REPUBLIKA.CO.ID, JAKARTA – Kasus gagal bayar dan sederet persoalan lain membuat industri asuransi di Indonesia menghadapi tantangan besar. Langkah PT Reasuransi Indonesia Utama yang merespons tantangan tersebut dengan mendorong keterbukaan informasi publik bagi pelaku industri asuransi pun menuai apresiasi.
“Kami menilai apa yang dilakukan oleh PT Reasuransi Indonesia Utama dalam mendorong keterbukaan informasi publik akan memberikan nilai positif bagi perkembangan industri jasa keuangan termasuk sektor asuransi di masa depan,” ujar Wakil Ketua Komisi XI DPR RI Fathan Subchi dalam Forum Edukasi Keterbukaan Informasi Publik bagi pelaku industri jasa keuangan PT Reasuransi Indonesia Utama bekerja sama dengan Komisi Informasi Pusat, di Jakarta, Selasa (23/4/2024).
Dalam keterangan tertulisnya tersebut Fatchan menjelaskan, industri asuransi di Tanah Air dalam beberapa tahun terakhir menghadapi banyak sekali kasus yang menggerus kepercayaan publik. Mulai dari kasus gagal bayar perusahaan asuransi skala besar hingga banyaknya kerugian nasabah karena tidak memahami secara utuh jenis polis yang mereka beli.
“Situasi ini membuat tingkat inklusi asuransi di Indonesia masih cukup rendah di angka 16 persen, padahal potensi berkembangnya sektor industri ini sangat besar,” katanya.
Edukasi keterbukaan informasi publik, kata Fathan, akan sangat membantu upaya peningkatan tingkat literasi maupun tingkat inklusi produk asuransi di tengah masyarakat. Menurutnya, jika pelaku industri asuransi bisa menawarkan produk mereka secara transparan termasuk risiko dan keuntungan kepada konsumen, maka potensi peningkatan pasar akan kian besar.
“Memang secara umum keterbukaan informasi publik di sektor industri jasa keuangan masih menjadi masalah. Maka apa yang dilakukan oleh PT Reasuransi Indonesia Utama ini merupakan contoh baik yang bisa direplikasi pelaku industri jasa keuangan lainnya,” katanya.
Politisi PKB ini menegaskan, keterbukaan informasi publik adalah prinsip yang mendasari demokrasi yang kuat dan berfungsi sebagai penjaga kepentingan bersama termasuk di sektor jasa keuangan.
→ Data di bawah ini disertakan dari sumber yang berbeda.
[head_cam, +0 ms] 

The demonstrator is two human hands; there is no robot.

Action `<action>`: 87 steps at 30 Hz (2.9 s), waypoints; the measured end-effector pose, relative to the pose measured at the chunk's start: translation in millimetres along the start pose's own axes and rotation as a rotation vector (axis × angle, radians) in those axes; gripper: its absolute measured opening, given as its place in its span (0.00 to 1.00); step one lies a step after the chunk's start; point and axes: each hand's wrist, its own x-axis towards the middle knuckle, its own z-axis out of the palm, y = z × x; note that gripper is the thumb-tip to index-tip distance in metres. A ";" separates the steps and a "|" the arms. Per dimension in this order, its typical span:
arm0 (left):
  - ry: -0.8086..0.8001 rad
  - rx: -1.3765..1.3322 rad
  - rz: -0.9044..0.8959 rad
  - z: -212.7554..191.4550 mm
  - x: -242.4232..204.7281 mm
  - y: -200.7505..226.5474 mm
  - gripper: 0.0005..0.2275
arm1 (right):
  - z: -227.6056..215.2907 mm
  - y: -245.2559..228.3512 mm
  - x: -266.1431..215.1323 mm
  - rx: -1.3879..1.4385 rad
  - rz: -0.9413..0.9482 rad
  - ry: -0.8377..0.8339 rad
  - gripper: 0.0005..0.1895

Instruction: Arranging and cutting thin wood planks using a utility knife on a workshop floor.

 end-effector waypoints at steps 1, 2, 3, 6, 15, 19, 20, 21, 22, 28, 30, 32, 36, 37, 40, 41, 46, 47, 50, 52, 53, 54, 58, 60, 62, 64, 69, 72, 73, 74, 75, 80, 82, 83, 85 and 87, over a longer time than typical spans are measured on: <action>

Menurutnya, banyak kasus di sektor jasa keuangan yang merugikan masyarakat luas akibat ketidaktransparan pengelolaan oleh perusahaan jasa keuangan.
“Jadi sudah menjadi sebuah keniscayaan bagi organisasi, lembaga atau perusahaan untuk melakukan langkah transparansi informasi publik termasuk dengan menggunakan teknologi digital agar mempermudah akses informasi bagi masyarakat luas,” katanya.
Kendati demikian, kata Fathan, keterbukaan informasi ini harus memberikan koridor jelas atas upaya perlindungan data pribadi. Hal ini penting karena banyak kasus pembobolan data pribadi milik konsumen industri jasa keuangan yang merugikan masyarakat luas.
“Keterbukaan informasi publik itu memang penting, namun perlindungan data yang bersifat pribadi juga penting. Kita berharap ada pemahaman yang komprehensif antara keterbukaan informasi publik dan perlindungan data pribadi, sehingga tidak membingungkan masyarakat luas,” ujar Fathan.